Tampoco debe descuidarse el estado de vulnerabilidad que se genera cuando nos enfrentamos a una línea divisoria que, claramente se percibe, existe entre este principio y el tipo penal abierto, donde el juez completa la descripción típica desde el trabajo de interpretación de la ley, generando situaciones de alta incertidumbre y desconcierto. En definitiva, el principio bajo análisis representa una de las garantías del Estado de derecho más valiosa y que ha experimentado a lo largo de años un proceso de jerarquización, exigiéndose claridad y recta precisión al tiempo de nominar supuestos de hecho en cada norma penal. No siempre la ley penal es clara, contexto en el que se le exige al legislador un esfuerzo adicional para dotar a la letra que describe el tipo de la máxima claridad posible, utilizando la mayor capacidad de la palabra, por cuanto le está prohibido al juez rellenar vacíos normativos, no siendo legalmente procedente recurrir a suplir el vacío recurriendo a la proscripta analogía penal.

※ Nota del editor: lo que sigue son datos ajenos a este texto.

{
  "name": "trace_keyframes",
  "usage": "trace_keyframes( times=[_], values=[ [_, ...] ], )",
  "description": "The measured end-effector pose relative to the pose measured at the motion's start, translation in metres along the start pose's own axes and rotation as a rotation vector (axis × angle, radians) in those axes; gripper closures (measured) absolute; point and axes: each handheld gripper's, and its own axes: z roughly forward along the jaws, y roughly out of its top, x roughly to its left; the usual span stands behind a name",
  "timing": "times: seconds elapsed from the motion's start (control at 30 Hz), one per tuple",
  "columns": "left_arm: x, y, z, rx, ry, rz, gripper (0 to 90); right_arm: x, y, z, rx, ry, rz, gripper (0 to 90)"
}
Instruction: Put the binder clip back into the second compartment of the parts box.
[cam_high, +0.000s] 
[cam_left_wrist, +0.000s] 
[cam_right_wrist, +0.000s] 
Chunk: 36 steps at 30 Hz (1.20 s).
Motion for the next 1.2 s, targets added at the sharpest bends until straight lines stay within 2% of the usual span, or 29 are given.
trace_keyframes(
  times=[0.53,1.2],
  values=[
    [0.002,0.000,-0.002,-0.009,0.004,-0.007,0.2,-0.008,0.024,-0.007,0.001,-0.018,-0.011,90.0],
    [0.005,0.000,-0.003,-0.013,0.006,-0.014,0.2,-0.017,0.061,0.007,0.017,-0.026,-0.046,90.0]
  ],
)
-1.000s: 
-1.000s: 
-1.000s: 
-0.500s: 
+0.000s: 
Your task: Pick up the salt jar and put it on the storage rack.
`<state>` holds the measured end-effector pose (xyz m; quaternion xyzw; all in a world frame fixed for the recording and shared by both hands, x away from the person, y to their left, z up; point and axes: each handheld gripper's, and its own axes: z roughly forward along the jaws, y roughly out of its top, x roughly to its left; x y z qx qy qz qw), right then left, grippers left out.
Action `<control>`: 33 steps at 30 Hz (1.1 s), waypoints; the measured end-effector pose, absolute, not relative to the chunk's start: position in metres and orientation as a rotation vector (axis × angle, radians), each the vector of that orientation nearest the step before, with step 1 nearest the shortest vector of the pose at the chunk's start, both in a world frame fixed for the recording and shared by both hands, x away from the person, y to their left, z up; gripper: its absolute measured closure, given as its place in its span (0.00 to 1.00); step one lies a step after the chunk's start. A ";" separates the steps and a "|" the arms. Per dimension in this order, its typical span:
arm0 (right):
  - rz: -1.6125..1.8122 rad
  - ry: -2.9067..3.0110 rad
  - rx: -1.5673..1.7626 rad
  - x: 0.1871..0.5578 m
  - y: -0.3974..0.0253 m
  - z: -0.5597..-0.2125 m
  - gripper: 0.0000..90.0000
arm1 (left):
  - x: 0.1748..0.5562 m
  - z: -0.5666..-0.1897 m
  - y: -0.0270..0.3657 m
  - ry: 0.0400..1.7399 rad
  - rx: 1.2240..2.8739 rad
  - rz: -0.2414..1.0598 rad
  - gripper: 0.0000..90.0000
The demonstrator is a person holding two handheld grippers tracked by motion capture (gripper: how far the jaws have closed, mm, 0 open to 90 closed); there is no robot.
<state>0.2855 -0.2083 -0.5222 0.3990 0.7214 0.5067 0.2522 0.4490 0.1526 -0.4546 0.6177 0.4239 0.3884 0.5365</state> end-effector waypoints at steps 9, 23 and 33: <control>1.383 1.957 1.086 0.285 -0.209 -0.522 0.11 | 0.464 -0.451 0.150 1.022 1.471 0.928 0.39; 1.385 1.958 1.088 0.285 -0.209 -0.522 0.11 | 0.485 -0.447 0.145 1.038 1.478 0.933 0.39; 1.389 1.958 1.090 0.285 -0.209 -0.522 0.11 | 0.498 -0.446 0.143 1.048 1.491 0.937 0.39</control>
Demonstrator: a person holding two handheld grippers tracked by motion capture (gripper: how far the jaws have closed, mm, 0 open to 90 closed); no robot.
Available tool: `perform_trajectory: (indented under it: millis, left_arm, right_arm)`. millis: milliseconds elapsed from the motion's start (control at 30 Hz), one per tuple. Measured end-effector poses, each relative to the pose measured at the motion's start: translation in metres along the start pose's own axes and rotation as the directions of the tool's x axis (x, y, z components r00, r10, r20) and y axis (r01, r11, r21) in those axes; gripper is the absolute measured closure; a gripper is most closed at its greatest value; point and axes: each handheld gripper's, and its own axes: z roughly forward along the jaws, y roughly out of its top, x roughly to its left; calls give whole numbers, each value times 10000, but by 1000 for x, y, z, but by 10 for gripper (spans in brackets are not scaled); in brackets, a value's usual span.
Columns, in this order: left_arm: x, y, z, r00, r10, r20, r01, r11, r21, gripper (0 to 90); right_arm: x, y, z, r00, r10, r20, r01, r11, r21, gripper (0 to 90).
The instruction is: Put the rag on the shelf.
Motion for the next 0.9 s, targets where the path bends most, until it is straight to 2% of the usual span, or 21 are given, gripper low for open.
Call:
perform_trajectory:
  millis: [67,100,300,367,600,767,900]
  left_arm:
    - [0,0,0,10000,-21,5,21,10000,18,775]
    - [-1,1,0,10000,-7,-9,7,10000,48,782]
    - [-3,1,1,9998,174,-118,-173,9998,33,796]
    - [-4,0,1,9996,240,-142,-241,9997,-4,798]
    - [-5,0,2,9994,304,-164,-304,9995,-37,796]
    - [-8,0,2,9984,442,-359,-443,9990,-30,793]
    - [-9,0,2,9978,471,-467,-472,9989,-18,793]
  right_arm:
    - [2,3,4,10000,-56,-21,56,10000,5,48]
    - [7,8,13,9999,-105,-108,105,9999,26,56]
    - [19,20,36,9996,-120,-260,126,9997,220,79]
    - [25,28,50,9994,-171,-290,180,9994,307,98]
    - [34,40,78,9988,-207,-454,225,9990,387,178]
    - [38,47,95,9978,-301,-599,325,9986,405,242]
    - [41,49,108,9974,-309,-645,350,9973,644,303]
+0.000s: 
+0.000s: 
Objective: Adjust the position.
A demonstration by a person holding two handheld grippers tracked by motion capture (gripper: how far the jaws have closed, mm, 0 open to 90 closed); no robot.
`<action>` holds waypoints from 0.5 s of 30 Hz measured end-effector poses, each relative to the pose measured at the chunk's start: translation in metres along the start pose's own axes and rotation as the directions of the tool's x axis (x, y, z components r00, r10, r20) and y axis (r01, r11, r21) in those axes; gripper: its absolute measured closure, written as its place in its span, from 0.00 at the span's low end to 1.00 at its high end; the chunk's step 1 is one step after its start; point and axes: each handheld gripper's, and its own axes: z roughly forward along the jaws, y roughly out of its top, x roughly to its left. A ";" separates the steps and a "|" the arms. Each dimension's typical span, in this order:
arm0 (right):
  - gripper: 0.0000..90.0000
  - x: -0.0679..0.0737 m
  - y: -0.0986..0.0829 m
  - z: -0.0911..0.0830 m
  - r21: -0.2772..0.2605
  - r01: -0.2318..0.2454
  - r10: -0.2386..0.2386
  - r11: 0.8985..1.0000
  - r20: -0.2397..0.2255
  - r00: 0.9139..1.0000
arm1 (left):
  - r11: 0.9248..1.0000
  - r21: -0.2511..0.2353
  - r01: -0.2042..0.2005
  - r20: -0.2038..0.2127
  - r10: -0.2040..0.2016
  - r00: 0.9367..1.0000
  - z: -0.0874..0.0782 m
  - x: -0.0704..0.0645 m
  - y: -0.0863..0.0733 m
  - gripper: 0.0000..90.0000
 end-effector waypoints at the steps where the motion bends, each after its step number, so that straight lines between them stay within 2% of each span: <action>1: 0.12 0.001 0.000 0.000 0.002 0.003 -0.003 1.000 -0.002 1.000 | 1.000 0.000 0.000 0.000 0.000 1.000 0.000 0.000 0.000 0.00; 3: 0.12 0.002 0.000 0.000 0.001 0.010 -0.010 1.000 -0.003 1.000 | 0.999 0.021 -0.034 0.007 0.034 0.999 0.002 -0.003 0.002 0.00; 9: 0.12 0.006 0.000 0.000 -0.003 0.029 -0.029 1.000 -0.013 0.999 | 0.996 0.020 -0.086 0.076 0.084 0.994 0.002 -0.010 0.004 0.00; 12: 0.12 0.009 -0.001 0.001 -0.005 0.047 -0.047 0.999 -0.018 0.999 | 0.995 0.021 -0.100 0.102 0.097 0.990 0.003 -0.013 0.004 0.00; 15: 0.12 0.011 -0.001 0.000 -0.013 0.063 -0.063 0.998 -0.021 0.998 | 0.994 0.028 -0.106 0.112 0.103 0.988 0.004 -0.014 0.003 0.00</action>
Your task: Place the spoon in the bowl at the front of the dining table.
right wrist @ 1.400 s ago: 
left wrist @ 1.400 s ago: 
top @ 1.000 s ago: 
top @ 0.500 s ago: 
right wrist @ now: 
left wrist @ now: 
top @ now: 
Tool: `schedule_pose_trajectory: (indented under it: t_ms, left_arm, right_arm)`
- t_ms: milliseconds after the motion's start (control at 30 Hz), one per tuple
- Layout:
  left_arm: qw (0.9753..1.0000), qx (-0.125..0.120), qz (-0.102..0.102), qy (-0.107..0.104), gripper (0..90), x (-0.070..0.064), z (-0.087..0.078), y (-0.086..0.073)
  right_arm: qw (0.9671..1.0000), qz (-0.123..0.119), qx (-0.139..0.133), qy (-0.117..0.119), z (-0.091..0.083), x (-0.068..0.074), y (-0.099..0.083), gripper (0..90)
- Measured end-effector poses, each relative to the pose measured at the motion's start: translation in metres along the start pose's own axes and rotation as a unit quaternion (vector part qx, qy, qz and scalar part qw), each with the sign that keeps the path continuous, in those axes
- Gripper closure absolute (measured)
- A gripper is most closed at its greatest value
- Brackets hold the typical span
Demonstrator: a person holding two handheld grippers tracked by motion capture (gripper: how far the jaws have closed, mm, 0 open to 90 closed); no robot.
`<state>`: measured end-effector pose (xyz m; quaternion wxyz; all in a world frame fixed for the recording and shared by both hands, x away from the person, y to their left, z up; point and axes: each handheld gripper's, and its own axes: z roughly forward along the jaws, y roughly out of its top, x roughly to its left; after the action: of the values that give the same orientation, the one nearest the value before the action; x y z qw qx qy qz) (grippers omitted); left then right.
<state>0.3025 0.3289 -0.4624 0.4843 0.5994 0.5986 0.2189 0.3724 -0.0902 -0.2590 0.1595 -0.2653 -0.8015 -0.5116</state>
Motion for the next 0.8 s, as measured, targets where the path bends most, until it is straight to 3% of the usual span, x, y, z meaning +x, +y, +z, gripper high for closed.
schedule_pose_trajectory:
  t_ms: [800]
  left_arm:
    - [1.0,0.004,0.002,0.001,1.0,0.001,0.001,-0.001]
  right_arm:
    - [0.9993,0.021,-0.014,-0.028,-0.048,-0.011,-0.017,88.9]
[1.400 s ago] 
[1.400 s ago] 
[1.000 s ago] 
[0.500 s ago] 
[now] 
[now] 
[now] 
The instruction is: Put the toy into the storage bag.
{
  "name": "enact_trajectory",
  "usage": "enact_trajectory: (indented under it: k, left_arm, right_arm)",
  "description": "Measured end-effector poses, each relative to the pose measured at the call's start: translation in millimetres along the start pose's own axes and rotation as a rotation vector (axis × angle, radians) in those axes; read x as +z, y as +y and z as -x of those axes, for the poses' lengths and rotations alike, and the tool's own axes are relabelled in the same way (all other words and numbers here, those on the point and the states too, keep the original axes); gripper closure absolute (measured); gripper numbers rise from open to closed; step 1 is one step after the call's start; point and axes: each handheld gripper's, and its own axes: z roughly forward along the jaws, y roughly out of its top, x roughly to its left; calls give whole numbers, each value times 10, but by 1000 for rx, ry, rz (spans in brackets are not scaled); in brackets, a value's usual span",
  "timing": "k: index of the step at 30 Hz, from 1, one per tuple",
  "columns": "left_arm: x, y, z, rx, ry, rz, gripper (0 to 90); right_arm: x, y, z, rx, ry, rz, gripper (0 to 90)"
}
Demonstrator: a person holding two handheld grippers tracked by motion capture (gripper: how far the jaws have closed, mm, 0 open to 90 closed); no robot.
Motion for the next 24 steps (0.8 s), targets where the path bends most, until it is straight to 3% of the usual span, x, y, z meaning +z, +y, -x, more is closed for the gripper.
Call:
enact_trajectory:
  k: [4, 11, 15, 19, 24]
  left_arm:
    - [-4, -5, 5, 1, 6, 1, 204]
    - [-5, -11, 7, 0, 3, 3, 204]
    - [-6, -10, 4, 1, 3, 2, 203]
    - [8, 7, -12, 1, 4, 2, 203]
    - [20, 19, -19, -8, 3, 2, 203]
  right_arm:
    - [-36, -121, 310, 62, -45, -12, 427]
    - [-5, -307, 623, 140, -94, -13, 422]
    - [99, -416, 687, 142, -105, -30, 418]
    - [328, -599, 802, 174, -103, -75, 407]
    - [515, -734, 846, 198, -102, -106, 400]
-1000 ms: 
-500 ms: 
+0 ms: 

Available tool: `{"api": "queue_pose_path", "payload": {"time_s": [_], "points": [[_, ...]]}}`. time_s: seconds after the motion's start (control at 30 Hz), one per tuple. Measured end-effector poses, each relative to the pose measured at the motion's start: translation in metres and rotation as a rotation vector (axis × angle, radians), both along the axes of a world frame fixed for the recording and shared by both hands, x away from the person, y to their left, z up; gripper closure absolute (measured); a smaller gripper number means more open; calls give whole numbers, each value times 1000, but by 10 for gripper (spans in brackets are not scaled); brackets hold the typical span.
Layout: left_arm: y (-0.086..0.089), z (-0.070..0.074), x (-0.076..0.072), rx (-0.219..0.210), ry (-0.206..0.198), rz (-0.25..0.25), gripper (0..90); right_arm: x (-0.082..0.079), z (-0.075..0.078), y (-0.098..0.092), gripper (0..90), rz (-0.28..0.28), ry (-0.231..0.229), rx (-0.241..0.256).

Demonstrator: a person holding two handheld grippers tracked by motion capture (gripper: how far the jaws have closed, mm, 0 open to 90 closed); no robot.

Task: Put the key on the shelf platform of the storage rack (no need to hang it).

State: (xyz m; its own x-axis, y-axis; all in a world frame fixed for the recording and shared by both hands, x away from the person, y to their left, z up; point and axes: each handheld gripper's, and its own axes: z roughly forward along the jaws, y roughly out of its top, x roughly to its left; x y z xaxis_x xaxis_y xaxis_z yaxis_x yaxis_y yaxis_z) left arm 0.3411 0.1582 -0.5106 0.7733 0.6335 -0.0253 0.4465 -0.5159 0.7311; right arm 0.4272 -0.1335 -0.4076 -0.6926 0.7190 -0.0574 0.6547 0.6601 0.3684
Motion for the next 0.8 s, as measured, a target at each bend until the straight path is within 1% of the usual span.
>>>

Concretamente, todo hecho cometido por una persona, para que constituya delito, debe ser declarado por ley anterior a la fecha de su comisión, y la actividad represiva debe sobrevenir solamente respetando las formas y a la medida del diseño legal imperante. Sin embargo, insensato sería creer que la estructura legal penal en vigencia es perfecta; habitualmente nos enfrentamos a imprecisiones, lagunas y hasta a omisiones que no transitan solamente sobre cuestiones tangenciales, y en ese escenario entra en juego el principio de máxima taxatividad interpretativa, que se verifica cuando -cumplido el principio de máxima taxatividad legal- la ley aún sigue presentando lagunas en la conformación del tipo que conducen a una confusa interpretación, por lo que se deben extremar los recaudos interpretativos respecto de la norma penal vigente.
La función punitiva resulta improcedente sin la individualización de la pena prevista en la ley, la que jamás puede quedar librado al arbitrio del magistrado. Puede válidamente ser objeto de interpretación sólo el texto de la ley y jamás debe olvidarse que el respeto a la literalidad de la norma en su redacción es decisivo. La prioridad es reducir la imprecisión de los conceptos que son utilizados para describir acciones conductuales que serán consideradas prohibidas y dan lugar a una conducta delictiva.
Ésta es la concepción imperante y que ha gobernado el espíritu del régimen penal argentino cuando nacía el primer Código Penal Argentino, aquel lejano mes de diciembre de 1886, una formidable herramienta represiva que sancionaba el Congreso de la Nación por medio de la ley 1920, y que tomaba como fuente de inspiración y conocimiento al proyecto Tejedor. Resulta particularmente relevante limitar el poder punitivo del Estado, fortaleciendo la democracia y el Estado de derecho y garantizando la transparencia y predictibilidad en el sistema judicial.